*** Opening of Records supplied ***

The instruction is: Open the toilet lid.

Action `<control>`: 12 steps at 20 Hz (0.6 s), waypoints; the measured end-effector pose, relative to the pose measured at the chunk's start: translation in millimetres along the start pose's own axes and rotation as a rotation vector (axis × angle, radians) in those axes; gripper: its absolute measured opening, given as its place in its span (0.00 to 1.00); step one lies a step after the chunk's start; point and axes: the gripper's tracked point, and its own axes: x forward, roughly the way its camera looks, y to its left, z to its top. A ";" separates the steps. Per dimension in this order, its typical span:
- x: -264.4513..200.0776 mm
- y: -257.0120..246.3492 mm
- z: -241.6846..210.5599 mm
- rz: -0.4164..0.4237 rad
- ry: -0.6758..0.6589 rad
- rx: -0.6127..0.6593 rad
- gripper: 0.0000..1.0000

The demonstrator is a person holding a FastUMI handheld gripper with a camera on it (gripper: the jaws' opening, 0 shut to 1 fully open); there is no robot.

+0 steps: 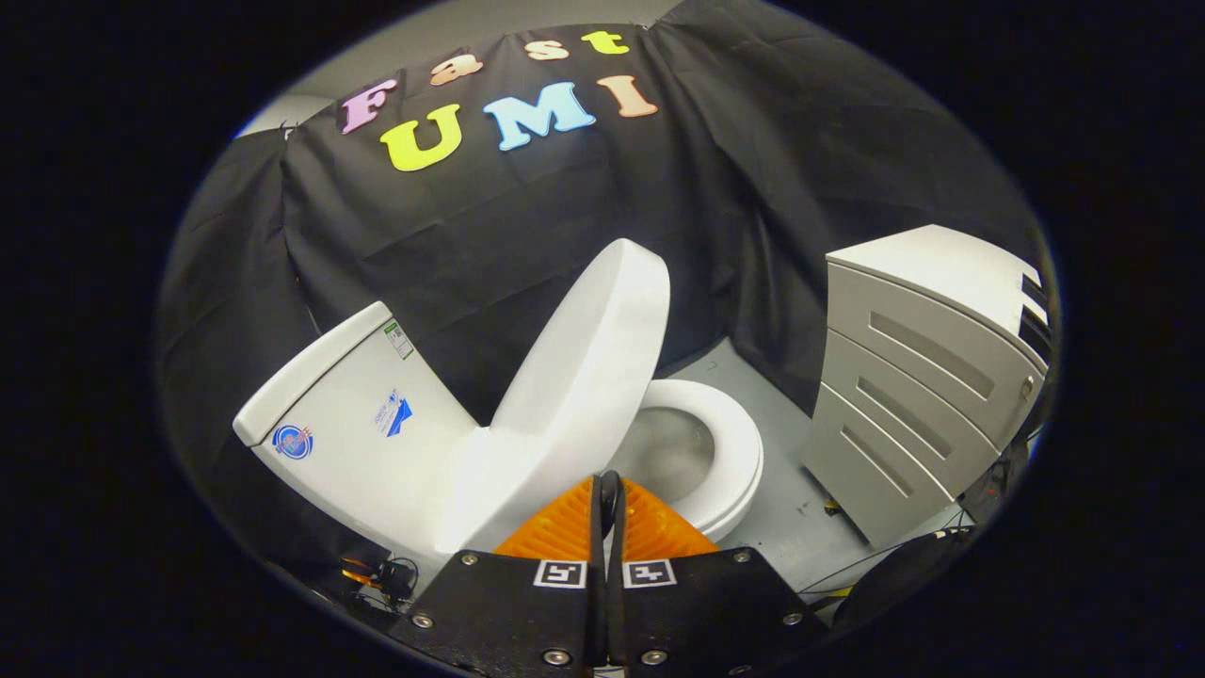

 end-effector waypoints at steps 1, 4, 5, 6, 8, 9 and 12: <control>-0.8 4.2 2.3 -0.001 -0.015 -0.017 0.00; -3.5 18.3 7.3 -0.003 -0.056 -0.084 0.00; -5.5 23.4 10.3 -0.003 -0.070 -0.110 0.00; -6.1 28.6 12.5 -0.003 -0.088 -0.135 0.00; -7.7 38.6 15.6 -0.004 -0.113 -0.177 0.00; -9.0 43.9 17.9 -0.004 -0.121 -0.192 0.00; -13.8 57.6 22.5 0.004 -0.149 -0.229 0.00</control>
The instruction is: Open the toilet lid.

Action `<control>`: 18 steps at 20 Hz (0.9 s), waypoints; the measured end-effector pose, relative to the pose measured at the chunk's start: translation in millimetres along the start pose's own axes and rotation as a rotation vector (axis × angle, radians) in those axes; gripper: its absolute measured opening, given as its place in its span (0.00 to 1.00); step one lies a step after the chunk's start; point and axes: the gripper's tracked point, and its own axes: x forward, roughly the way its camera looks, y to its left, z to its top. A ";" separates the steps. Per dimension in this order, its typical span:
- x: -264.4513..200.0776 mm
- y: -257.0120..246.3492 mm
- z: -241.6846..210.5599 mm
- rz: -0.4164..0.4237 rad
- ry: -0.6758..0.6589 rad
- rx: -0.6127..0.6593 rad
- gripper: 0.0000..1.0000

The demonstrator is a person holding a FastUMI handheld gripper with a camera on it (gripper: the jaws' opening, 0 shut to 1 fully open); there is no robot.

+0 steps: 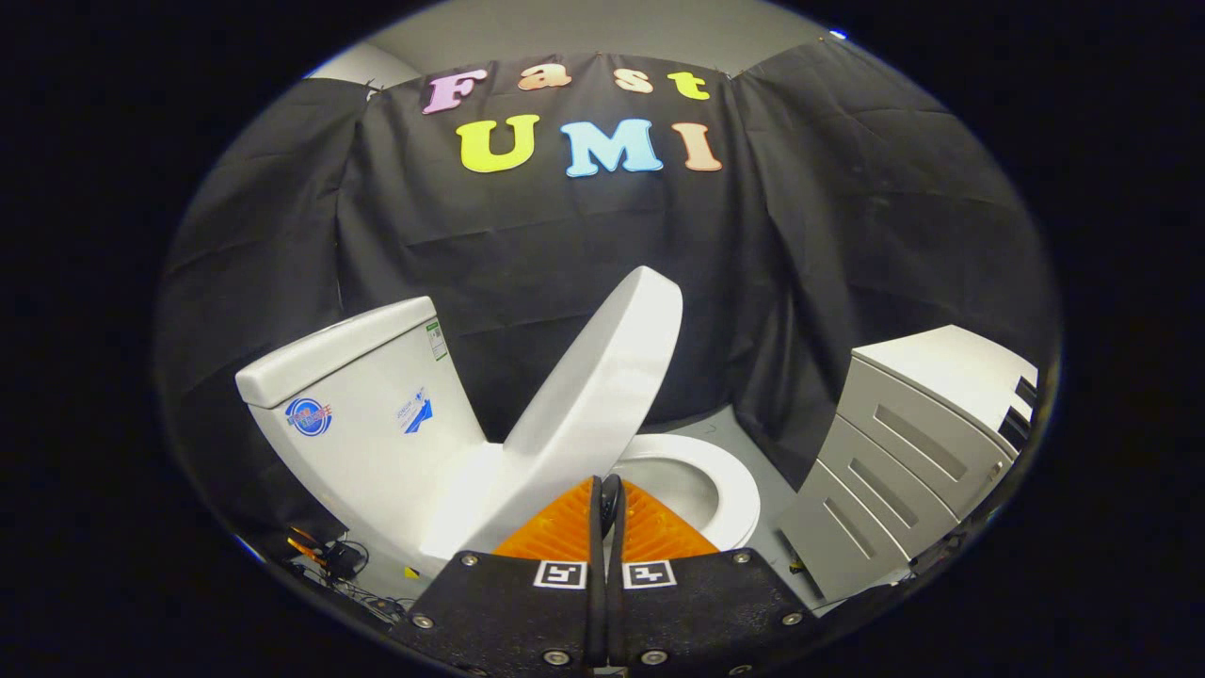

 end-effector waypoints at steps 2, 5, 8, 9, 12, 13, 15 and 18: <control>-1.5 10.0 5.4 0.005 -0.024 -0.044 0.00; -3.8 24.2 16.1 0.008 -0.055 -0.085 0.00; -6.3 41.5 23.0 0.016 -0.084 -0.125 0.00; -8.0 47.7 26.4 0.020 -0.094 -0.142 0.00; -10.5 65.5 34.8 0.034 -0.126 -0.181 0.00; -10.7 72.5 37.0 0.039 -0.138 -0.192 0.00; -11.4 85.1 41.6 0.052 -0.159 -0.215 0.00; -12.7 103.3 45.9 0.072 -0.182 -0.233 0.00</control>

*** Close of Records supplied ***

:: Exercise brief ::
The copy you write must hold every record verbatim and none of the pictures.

:: Solution to this problem ::
The instruction is: Open the toilet lid.

Action `<control>`: 12 steps at 20 Hz (0.6 s), waypoints; the measured end-effector pose, relative to the pose measured at the chunk's start: translation in millimetres along the start pose's own axes and rotation as a rotation vector (axis × angle, radians) in those axes; gripper: its absolute measured opening, given as its place in its span (0.00 to 1.00); step one lies a step after the chunk's start; point and axes: the gripper's tracked point, and its own axes: x forward, roughly the way its camera looks, y to its left, z to its top. A ";" separates the steps. Per dimension in this order, its typical span:
- x: -264.4513..200.0776 mm
- y: -257.0120..246.3492 mm
- z: -241.6846..210.5599 mm
- rz: -0.4164..0.4237 rad
- ry: -0.6758..0.6589 rad
- rx: -0.6127..0.6593 rad
- gripper: 0.0000..1.0000

The demonstrator is a person holding a FastUMI handheld gripper with a camera on it (gripper: the jaws' opening, 0 shut to 1 fully open); there is no robot.

+0 steps: 

 end-effector waypoints at steps 1, 4, 5, 6, 8, 9 and 12: <control>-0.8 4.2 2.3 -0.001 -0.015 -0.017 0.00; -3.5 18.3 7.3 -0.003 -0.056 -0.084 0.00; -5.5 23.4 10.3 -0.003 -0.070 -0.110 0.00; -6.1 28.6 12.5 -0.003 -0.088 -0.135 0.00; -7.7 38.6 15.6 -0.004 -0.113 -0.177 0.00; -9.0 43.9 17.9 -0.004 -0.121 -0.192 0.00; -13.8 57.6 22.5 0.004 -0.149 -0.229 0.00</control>
The instruction is: Open the toilet lid.

Action `<control>`: 18 steps at 20 Hz (0.9 s), waypoints; the measured end-effector pose, relative to the pose measured at the chunk's start: translation in millimetres along the start pose's own axes and rotation as a rotation vector (axis × angle, radians) in those axes; gripper: its absolute measured opening, given as its place in its span (0.00 to 1.00); step one lies a step after the chunk's start; point and axes: the gripper's tracked point, and its own axes: x forward, roughly the way its camera looks, y to its left, z to its top. A ";" separates the steps. Per dimension in this order, its typical span:
- x: -264.4513..200.0776 mm
- y: -257.0120..246.3492 mm
- z: -241.6846..210.5599 mm
- rz: -0.4164..0.4237 rad
- ry: -0.6758..0.6589 rad
- rx: -0.6127..0.6593 rad
- gripper: 0.0000..1.0000

The demonstrator is a person holding a FastUMI handheld gripper with a camera on it (gripper: the jaws' opening, 0 shut to 1 fully open); there is no robot.

+0 steps: 

 end-effector waypoints at steps 2, 5, 8, 9, 12, 13, 15 and 18: <control>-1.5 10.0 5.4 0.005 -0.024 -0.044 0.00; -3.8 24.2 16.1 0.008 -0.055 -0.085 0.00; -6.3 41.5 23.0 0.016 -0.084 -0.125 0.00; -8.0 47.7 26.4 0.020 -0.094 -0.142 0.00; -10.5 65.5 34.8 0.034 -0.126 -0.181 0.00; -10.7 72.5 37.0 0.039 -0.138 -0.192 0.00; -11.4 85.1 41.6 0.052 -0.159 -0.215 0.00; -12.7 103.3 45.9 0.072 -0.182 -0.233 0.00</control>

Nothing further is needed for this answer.